The problem:
When you retype the records that follow, keep each word as it is and drop any pictures.

Dataset records
------------
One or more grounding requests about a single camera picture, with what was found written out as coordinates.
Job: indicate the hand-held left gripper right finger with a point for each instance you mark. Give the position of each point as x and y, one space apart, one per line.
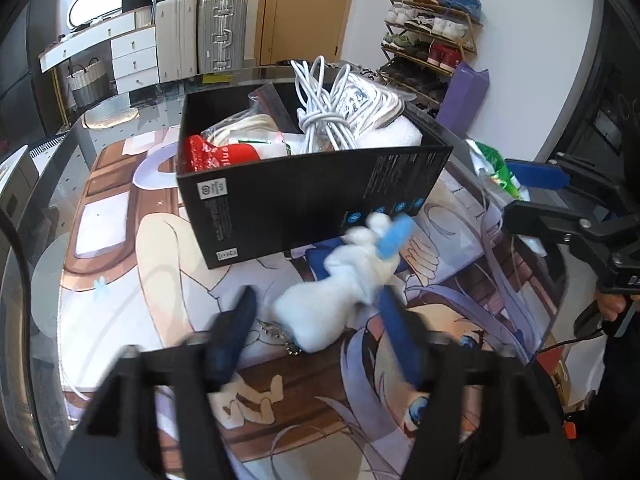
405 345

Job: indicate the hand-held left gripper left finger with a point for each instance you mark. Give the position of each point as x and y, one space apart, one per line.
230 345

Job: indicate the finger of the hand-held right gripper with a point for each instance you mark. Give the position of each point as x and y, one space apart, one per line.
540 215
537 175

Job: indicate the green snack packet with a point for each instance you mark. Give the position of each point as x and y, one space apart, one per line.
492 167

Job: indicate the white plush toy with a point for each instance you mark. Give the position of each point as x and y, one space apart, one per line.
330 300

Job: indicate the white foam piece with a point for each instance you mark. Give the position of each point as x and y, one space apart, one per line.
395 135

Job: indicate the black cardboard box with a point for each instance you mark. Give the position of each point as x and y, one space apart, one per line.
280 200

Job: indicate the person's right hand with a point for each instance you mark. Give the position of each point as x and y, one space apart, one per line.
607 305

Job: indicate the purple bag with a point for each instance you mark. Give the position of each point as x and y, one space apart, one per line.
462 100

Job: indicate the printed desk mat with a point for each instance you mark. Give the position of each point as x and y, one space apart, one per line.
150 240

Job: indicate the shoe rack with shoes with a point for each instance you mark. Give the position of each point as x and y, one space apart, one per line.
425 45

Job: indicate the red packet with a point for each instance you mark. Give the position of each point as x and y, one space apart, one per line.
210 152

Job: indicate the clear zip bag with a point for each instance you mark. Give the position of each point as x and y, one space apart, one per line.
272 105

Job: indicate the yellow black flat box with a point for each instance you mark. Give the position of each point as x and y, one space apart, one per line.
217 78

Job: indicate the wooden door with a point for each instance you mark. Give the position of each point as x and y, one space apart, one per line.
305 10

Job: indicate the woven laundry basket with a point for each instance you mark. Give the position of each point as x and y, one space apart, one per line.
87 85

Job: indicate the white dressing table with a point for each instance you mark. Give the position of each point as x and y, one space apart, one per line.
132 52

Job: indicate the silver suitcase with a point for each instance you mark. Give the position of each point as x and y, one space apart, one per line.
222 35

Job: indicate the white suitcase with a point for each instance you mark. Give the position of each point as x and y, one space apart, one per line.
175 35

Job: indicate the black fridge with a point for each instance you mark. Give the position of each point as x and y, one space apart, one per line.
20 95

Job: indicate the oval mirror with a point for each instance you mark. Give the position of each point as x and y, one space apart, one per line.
------------
Solution to the problem:
One or more grounding requests about a single camera picture, with what was found written out as coordinates.
Job: indicate the hand-held left gripper right finger with a point for each instance you mark. Give the position of each point as x and y, one space apart, one per line.
405 345

Job: indicate the hand-held left gripper left finger with a point for each instance you mark. Give the position of each point as x and y, one space apart, one per line.
230 345

Job: indicate the finger of the hand-held right gripper with a point for each instance you mark. Give the position of each point as x and y, one space apart, one per line.
540 215
537 175

Job: indicate the green snack packet with a point for each instance you mark. Give the position of each point as x and y, one space apart, one per line.
492 167

Job: indicate the white plush toy with a point for each instance you mark. Give the position of each point as x and y, one space apart, one per line.
330 300

Job: indicate the white foam piece with a point for each instance you mark. Give the position of each point as x and y, one space apart, one per line.
395 135

Job: indicate the black cardboard box with a point for each instance you mark. Give the position of each point as x and y, one space apart, one per line.
280 200

Job: indicate the person's right hand with a point for each instance you mark. Give the position of each point as x and y, one space apart, one per line.
607 305

Job: indicate the purple bag with a point for each instance you mark. Give the position of each point as x and y, one space apart, one per line.
462 100

Job: indicate the printed desk mat with a point for each instance you mark. Give the position of each point as x and y, one space apart, one per line.
150 240

Job: indicate the shoe rack with shoes with a point for each instance you mark. Give the position of each point as x and y, one space apart, one per line.
425 45

Job: indicate the red packet with a point for each instance you mark. Give the position of each point as x and y, one space apart, one per line.
210 152

Job: indicate the clear zip bag with a point for each instance you mark. Give the position of each point as x and y, one space apart, one per line.
272 105

Job: indicate the yellow black flat box with a point for each instance you mark. Give the position of each point as x and y, one space apart, one per line.
217 78

Job: indicate the wooden door with a point for each instance you mark. Give the position of each point as x and y, one space apart, one per line.
305 10

Job: indicate the woven laundry basket with a point for each instance you mark. Give the position of each point as x and y, one space apart, one per line.
87 85

Job: indicate the white dressing table with a point for each instance you mark. Give the position of each point as x and y, one space apart, one per line.
132 52

Job: indicate the silver suitcase with a point for each instance you mark. Give the position of each point as x and y, one space apart, one per line.
222 35

Job: indicate the white suitcase with a point for each instance you mark. Give the position of each point as x and y, one space apart, one per line.
175 35

Job: indicate the black fridge with a point for each instance you mark. Give the position of each point as x and y, one space apart, one per line.
20 95

Job: indicate the oval mirror with a point for each instance you mark. Give the position of each point as x and y, one space apart, one per line.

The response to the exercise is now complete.